WHAT TO DO: Give again exactly the lines that run from the start of the records to the line holding "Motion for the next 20", both ends counted. Do not include the pictures.

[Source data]
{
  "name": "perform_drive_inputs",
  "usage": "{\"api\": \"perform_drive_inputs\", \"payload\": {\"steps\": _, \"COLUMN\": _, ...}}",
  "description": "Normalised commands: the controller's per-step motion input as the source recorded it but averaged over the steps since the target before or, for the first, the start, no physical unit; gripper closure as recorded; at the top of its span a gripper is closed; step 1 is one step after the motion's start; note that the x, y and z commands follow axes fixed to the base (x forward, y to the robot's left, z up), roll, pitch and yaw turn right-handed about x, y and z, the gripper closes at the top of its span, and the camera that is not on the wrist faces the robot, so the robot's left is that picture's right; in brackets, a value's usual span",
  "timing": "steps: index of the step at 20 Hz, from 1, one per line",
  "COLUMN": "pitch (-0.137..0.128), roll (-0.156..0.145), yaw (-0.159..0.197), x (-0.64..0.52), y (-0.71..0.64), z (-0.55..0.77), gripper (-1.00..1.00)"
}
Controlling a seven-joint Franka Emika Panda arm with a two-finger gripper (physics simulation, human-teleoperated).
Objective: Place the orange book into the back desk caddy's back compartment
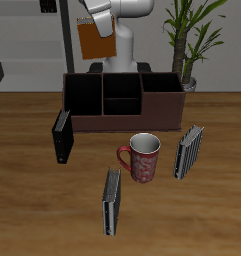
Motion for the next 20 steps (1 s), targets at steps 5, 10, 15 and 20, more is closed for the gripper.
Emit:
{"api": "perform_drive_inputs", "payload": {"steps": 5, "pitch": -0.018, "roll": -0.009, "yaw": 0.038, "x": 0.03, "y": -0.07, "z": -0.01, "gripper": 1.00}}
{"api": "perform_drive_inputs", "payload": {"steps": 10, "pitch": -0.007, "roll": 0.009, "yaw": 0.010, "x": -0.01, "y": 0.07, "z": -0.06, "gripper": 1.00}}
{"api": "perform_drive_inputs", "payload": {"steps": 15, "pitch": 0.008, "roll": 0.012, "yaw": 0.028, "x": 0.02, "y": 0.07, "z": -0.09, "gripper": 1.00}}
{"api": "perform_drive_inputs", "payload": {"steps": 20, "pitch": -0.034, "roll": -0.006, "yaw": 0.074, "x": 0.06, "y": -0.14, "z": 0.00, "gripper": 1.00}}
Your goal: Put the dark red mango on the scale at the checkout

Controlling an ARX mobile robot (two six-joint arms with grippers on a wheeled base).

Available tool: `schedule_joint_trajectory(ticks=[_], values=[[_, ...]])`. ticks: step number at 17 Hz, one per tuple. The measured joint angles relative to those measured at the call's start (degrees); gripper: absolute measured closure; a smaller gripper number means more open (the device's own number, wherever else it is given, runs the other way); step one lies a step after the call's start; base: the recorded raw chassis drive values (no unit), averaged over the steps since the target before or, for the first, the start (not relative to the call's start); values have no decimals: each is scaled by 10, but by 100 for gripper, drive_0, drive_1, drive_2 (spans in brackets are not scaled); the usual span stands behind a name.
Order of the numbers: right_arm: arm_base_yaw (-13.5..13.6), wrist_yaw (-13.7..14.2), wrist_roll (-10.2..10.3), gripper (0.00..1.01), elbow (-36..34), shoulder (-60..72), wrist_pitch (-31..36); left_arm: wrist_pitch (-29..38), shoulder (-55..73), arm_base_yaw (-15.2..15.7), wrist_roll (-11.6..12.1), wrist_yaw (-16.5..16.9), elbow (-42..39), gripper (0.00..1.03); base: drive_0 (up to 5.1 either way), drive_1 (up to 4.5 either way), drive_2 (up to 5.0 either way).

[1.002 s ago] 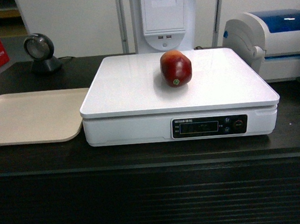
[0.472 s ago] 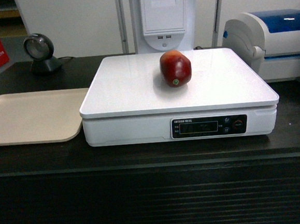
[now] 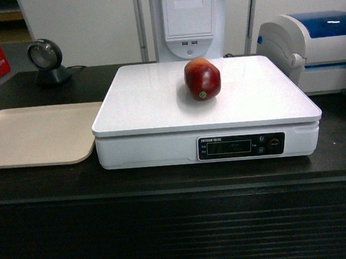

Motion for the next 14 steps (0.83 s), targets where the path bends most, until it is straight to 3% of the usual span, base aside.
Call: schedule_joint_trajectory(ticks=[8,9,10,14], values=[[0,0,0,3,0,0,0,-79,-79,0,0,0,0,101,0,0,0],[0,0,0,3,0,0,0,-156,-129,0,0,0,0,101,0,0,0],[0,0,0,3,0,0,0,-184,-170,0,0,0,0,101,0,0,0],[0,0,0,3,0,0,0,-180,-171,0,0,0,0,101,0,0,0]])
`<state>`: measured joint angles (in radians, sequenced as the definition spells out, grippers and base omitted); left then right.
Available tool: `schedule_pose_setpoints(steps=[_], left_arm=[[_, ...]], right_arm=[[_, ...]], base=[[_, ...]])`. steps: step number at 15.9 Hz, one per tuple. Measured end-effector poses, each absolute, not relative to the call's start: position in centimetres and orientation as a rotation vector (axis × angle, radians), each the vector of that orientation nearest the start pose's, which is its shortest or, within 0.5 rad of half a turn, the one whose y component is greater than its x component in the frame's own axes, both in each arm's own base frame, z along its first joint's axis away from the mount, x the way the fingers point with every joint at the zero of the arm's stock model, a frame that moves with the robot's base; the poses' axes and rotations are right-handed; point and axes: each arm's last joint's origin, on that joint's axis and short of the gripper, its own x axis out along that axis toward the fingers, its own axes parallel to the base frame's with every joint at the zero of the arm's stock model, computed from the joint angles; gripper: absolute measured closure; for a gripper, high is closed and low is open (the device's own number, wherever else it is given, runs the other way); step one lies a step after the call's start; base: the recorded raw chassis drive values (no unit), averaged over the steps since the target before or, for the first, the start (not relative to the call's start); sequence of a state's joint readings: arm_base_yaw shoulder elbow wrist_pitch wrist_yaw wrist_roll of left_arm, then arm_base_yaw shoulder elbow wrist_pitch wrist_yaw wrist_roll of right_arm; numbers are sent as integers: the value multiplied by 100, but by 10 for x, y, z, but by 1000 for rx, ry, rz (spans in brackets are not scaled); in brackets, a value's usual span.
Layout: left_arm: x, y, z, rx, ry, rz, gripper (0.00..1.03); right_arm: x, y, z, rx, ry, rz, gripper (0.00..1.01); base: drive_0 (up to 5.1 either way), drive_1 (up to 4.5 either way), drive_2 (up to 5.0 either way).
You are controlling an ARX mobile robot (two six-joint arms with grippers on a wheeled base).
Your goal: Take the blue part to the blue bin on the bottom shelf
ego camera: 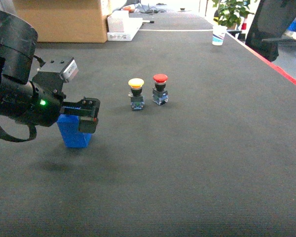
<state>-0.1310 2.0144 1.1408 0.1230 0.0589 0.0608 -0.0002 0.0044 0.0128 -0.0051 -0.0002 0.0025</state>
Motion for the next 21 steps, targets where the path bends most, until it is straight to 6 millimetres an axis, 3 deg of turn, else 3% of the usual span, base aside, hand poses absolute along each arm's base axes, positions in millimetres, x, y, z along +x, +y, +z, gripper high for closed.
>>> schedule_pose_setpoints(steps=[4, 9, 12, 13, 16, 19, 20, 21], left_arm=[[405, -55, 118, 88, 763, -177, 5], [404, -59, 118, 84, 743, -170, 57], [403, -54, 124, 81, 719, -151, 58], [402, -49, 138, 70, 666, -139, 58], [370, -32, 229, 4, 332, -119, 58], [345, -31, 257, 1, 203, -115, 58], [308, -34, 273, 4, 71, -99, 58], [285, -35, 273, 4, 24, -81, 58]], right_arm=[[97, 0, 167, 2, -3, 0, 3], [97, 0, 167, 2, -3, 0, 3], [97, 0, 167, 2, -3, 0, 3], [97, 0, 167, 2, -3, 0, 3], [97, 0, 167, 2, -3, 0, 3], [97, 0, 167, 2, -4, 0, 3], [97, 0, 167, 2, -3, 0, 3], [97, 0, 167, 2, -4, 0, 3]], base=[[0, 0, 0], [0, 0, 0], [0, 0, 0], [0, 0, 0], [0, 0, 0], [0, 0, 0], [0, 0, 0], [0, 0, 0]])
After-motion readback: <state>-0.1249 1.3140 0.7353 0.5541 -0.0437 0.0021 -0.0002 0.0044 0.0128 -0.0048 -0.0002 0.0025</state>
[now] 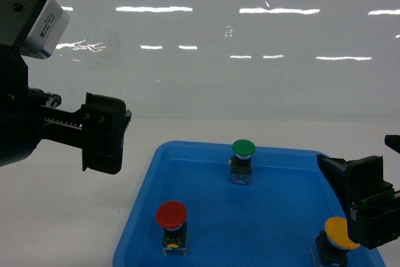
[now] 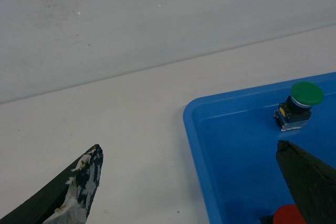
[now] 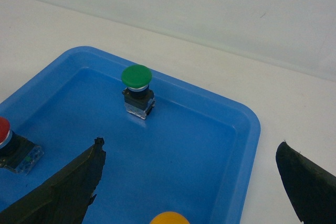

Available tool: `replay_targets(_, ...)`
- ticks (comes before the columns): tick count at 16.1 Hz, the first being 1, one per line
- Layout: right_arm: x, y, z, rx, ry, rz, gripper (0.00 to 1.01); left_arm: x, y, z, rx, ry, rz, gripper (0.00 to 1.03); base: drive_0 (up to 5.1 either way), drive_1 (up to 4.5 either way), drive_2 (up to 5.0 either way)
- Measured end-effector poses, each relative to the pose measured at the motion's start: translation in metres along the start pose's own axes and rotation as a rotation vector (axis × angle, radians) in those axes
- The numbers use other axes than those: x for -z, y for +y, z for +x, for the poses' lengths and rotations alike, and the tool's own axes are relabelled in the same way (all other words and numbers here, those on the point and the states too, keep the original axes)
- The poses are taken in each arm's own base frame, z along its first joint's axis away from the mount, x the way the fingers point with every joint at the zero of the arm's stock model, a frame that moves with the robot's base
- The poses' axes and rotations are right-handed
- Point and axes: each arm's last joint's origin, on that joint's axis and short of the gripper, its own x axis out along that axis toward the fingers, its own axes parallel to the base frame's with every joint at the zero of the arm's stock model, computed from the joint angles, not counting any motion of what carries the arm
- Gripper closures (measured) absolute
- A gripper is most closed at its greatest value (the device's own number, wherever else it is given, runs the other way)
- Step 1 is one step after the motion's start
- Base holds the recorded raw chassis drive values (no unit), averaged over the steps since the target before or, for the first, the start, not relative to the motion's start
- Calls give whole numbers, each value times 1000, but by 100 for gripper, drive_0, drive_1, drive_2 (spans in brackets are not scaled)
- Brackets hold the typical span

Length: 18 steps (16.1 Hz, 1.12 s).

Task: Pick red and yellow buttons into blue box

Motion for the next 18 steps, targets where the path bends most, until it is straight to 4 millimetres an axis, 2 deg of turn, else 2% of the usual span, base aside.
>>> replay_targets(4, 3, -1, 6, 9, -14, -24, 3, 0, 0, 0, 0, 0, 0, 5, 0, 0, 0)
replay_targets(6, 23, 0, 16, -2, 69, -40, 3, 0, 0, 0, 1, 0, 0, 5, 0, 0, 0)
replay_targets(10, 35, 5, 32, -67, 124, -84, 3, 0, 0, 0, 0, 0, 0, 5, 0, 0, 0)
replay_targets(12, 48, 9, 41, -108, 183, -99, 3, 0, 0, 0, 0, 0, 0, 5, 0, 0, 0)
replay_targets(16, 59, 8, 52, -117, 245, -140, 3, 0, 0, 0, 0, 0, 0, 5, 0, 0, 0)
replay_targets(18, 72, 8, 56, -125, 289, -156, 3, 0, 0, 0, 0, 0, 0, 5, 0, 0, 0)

TASK OUTPUT:
{
  "name": "perform_drive_inputs",
  "usage": "{\"api\": \"perform_drive_inputs\", \"payload\": {\"steps\": _, \"COLUMN\": _, ...}}",
  "description": "Normalised commands: the controller's per-step motion input as the source recorded it but averaged over the steps since the target before or, for the first, the start, no physical unit; gripper closure as recorded; at the top of its span a gripper is closed; step 1 is one step after the motion's start; note that the x, y and z commands follow axes fixed to the base (x forward, y to the robot's left, z up), roll, pitch and yaw turn right-handed about x, y and z, the gripper closes at the top of its span, and the camera that is not on the wrist faces the robot, so the robot's left is that picture's right; in brackets, a value's usual span",
  "timing": "steps: index of the step at 20 Hz, from 1, one per line",
  "COLUMN": "pitch (-0.137..0.128), roll (-0.156..0.145), yaw (-0.159..0.197), x (-0.64..0.52), y (-0.71..0.64), z (-0.55..0.77), gripper (-1.00..1.00)"
}
Controlling a seven-joint Franka Emika Panda arm with a two-finger gripper (physics simulation, human-teleoperated).
Objective: Place the orange book into the back desk caddy's back compartment
Motion for the next 20 steps (1 s), targets at steps 5, 10, 15 and 20, more is closed for the gripper.

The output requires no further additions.